Birds Blog

Nesting Season Part V: Set Up

How to set up your nesting boxes.

Setting up nesting boxes is easy! No experience required — that’s what I’m here for!

Putting up a nesting box (or 30) around your home is a mutually beneficial activity for you and the wild birds that visit your home. There are several reasons why setting up a nesting habitat in your yard is a great great idea, but this is a post about putting up the Gilbertson Box.

Getting Started

(Please Note: If you’re planning to sneak a peak at the nesting cycle, or if you are planning to participate in NestWatch, you will need a nesting box that is easy to open. Please see, “Nesting Season Part III: The Right Box for You” for more details on why.)

The best nesting box for the job is the Gilbertson Box. I monitor over 80 nesting boxes, not including the 30 around my home, and I promise you, this is the most durable and easy-to-use nesting box. I would never finish my rounds or have my data entered if I had to stop and unscrew every box, or if I had to unlatch the sides and prevent nestlings from falling out.

Prepping the Boxes

Applying two coats of Thompson WaterSeal ON TOP of the wooden part (only ON TOP) of the nesting boxes is a good idea.

This will help with weathering. Again, only ON TOP.


I put out the tops and sprayed them twice.


Buy Dr.
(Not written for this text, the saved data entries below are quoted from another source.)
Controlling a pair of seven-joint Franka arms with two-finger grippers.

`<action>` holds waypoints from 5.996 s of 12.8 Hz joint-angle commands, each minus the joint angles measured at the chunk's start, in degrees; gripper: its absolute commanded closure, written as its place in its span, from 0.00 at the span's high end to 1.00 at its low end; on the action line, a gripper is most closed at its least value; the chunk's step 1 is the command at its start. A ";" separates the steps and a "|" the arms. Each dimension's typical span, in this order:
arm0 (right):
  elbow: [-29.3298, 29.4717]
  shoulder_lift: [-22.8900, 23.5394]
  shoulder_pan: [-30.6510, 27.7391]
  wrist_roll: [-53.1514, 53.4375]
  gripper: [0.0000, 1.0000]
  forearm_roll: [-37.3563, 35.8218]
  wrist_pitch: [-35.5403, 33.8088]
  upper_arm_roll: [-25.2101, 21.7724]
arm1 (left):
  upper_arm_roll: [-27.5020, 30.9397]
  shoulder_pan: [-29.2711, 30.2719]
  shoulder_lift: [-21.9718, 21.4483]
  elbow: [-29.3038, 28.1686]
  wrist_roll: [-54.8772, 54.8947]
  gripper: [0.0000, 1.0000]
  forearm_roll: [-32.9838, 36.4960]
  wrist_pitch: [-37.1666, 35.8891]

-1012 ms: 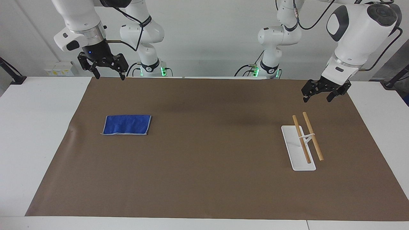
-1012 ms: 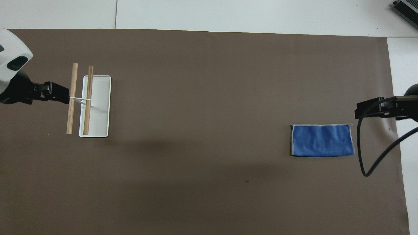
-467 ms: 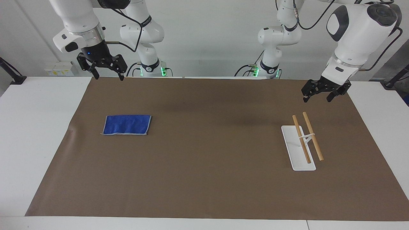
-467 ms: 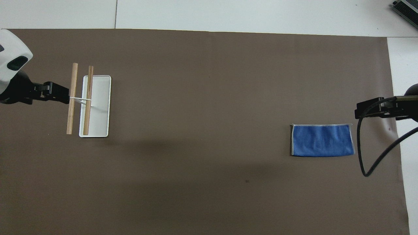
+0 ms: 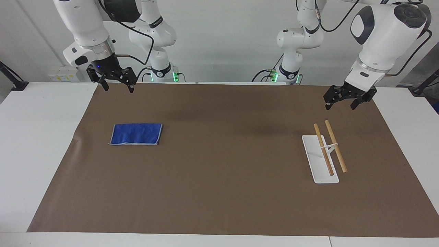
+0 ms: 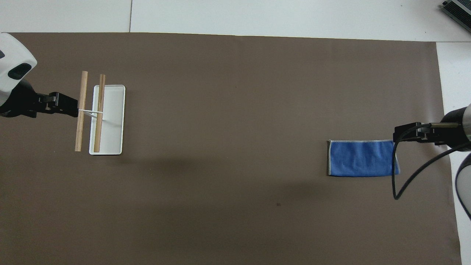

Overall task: Right arm passes towel to left arm to hang
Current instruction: 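Lower the right gripper onto the blue towel and grasp its edge, then lift the towel with the right gripper while the left gripper rises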

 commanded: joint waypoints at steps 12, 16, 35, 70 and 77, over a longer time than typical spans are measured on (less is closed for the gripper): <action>-24.30 7.30 -4.31 -8.78 1.00 0.16 32.14 0.19 | -0.51 0.71 -1.62 -1.69 0.04 1.00 0.90 -0.01; -25.27 11.62 -5.46 -11.96 1.00 0.25 37.70 0.19 | -0.51 0.71 -1.62 -1.69 0.04 1.00 0.90 -0.01; -31.16 14.00 -4.58 -13.10 0.12 0.07 43.77 0.54 | -0.51 0.71 -1.62 -1.69 0.04 1.00 0.90 -0.01; -14.20 2.57 14.22 19.06 0.00 49.98 36.91 11.44 | -1.30 -9.91 -8.55 -20.65 -46.52 1.00 -16.59 28.69; -10.60 6.61 19.14 27.15 0.00 55.35 42.80 11.53 | -1.30 -13.44 -9.44 -27.35 -55.95 1.00 -16.59 41.21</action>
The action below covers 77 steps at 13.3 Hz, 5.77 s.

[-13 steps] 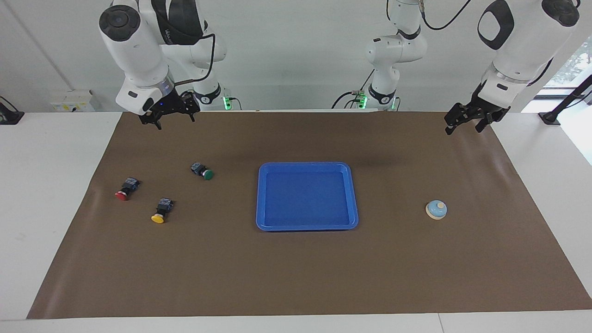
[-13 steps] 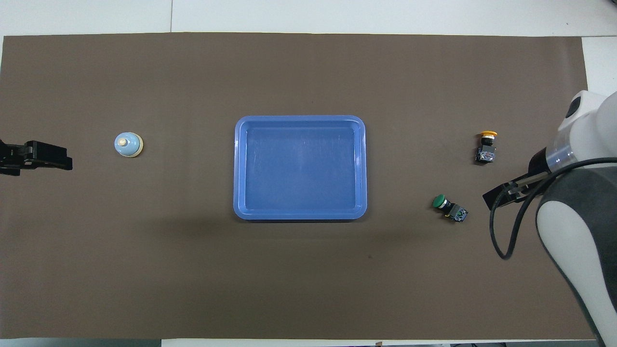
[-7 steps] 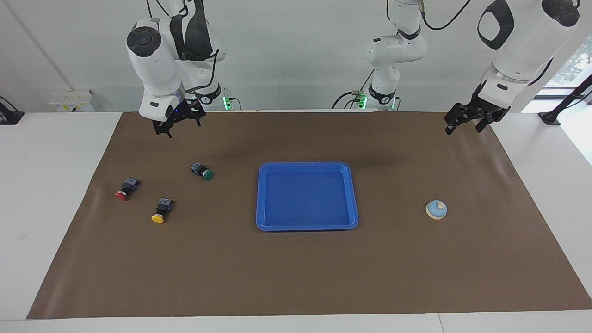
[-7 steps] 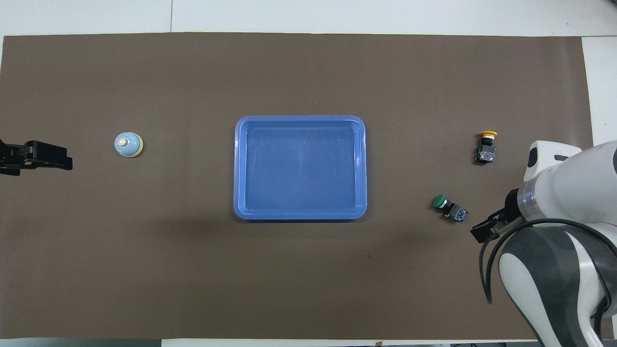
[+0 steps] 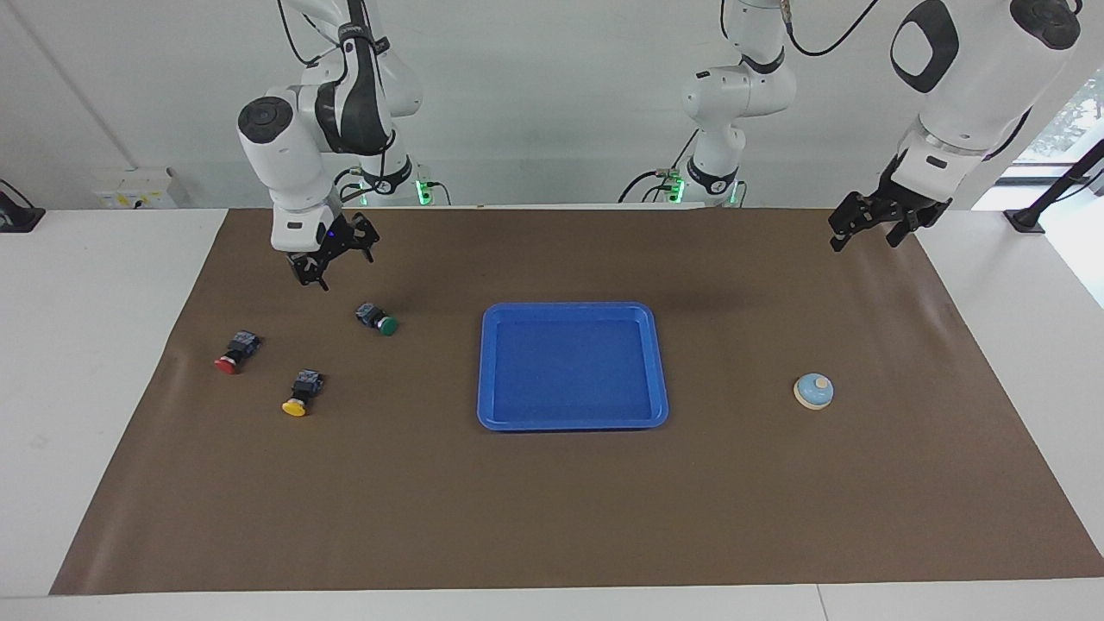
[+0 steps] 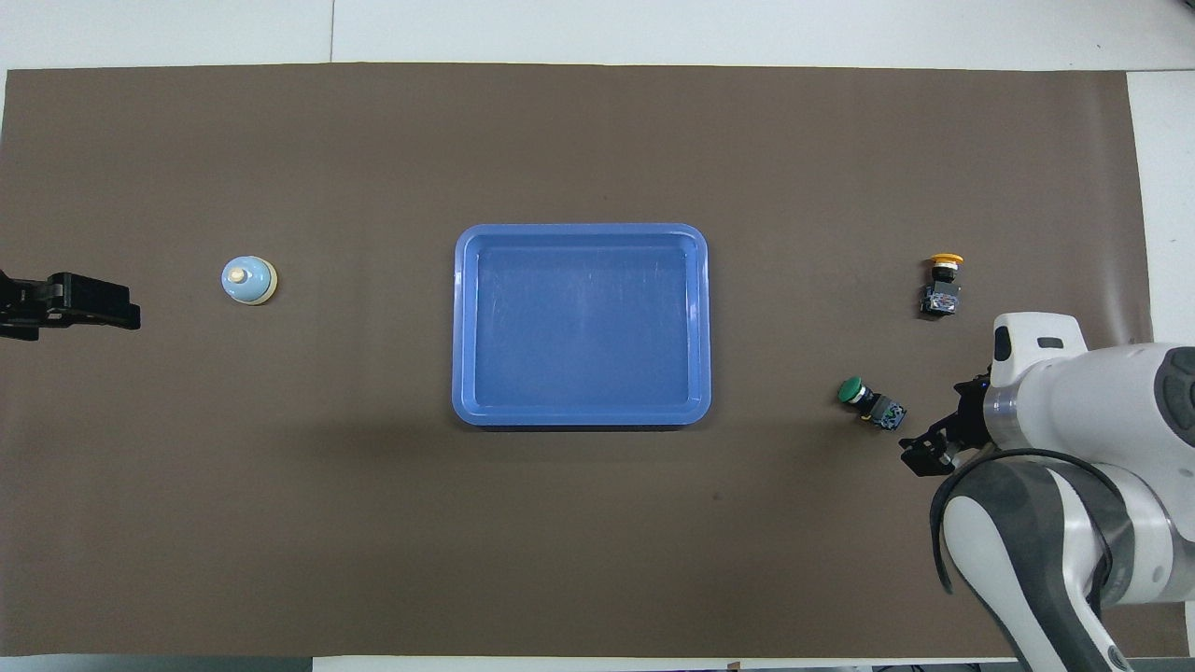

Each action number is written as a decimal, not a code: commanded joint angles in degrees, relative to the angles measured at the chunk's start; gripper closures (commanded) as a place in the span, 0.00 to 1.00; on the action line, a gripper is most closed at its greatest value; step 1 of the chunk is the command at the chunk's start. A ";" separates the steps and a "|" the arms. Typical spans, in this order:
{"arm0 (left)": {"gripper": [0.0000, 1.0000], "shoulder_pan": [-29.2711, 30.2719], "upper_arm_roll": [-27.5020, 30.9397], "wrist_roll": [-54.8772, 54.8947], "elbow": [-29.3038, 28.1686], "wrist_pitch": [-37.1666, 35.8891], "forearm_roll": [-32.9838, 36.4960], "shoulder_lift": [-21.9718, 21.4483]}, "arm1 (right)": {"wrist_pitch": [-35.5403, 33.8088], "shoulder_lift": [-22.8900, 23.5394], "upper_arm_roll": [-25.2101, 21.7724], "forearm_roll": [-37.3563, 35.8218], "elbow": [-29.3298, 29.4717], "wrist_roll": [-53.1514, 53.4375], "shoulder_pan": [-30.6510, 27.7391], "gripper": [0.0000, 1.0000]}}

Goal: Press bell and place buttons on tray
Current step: 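Reach the right gripper down toward the green-capped button, then close the right gripper on the green-capped button and lift it, then carry the green button over the blue tray and lower it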

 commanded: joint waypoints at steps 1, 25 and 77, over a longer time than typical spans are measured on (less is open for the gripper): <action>0.00 -0.10 0.31 0.02 0.73 -0.83 -0.61 -0.05 | 7.53 3.08 0.09 1.41 -2.44 -5.91 -0.32 0.00; 0.00 -0.10 0.31 0.02 0.73 -0.84 -0.61 -0.05 | 18.01 9.87 0.00 4.31 -5.69 -15.34 1.35 0.59; 0.00 -0.10 0.31 0.02 0.73 -0.84 -0.61 -0.05 | 1.15 41.51 0.17 -3.60 41.15 71.14 27.10 0.00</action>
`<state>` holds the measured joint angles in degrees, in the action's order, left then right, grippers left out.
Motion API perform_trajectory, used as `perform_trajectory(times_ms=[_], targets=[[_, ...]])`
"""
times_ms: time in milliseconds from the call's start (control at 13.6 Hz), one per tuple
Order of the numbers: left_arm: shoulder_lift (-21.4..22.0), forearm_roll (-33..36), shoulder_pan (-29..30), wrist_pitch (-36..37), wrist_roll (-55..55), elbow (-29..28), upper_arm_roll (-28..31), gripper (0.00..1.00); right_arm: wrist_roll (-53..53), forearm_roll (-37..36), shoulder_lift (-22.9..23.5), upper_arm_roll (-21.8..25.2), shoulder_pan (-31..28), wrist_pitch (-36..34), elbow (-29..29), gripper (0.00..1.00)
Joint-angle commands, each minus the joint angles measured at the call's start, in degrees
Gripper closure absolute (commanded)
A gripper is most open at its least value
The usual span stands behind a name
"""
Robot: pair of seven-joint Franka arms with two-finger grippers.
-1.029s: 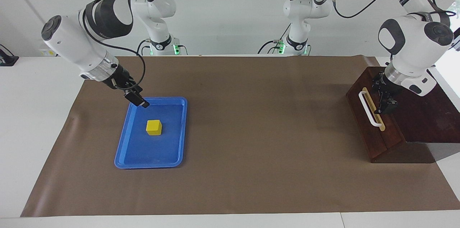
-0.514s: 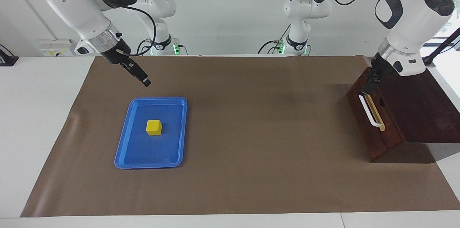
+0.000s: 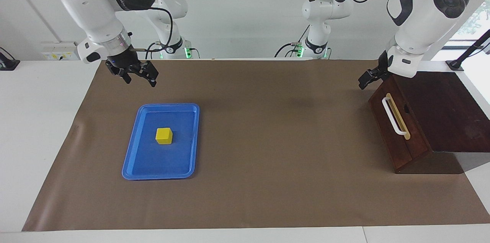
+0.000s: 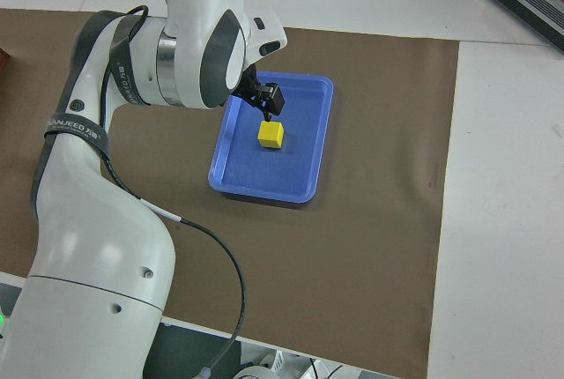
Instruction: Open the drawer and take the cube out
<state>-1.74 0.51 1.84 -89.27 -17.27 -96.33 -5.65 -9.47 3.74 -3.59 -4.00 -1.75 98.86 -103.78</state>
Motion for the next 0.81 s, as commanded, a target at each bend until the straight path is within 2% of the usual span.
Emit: perform_trajectory(times_ms=[0,294,514,735], targets=[[1.4,-0.9,-0.4,1.7,3.9,0.3,-0.5,0.00,11.3,-1.5,-0.4,-1.3,-0.9,-1.8,0.2,0.00],[1.4,-0.4,-0.7,2.1,5.5,1.2,-1.3,0.00,12.0,-2.2,0.4,-1.1,-0.7,-1.0,2.3,0.00],[0.6,-0.6,-0.7,2.4,9.7,3.4,-0.8,0.00,10.4,-2.6,3.2,-1.2,-0.7,-5.0,7.5,0.00],[1.0,-0.6,-0.8,2.3,9.8,2.3,-0.7,0.00,9.0,-2.4,3.3,-1.2,-1.0,-6.2,8.1,0.00]])
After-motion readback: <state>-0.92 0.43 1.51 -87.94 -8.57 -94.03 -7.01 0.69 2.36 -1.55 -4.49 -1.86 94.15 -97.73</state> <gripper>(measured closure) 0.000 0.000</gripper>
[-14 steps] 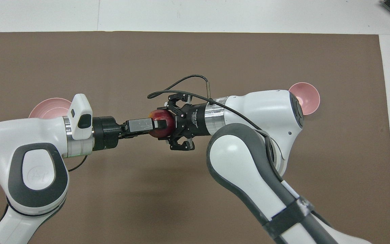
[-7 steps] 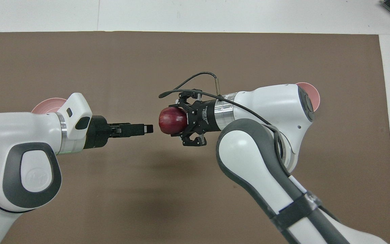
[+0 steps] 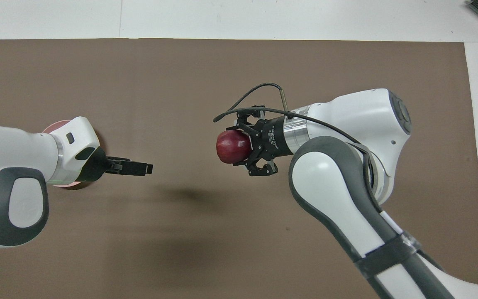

Bronner’s BABY UNSCENTED bar soap.

Do not use scented soap, or soaps with harsh ingredients. This is the best soap to use.


Rub the soap on the top of the underside of the wooden part of the nesting box as seen below.

Gilbertson Nesting Box. Underside view.

This will leave behind a nice waxy and smooth finish. You want to do this to every box in order to discourage wasps from building nests in the boxes.

Checking boxes with wasps nests is not fun.

Being surprised by wasps is also not fun.

I always carry a bar with me and reapply when necessary. This is not harmful to the wasps or the birds.

Last Year’s Bar. Still in Rotation. 

While applying the soap to older boxes, or checking nesting boxes that have been standing for a while, be sure to keep an eye out for ootheca.

Ootheca are native praying mantis egg casings. These are not harmful and should be left alone.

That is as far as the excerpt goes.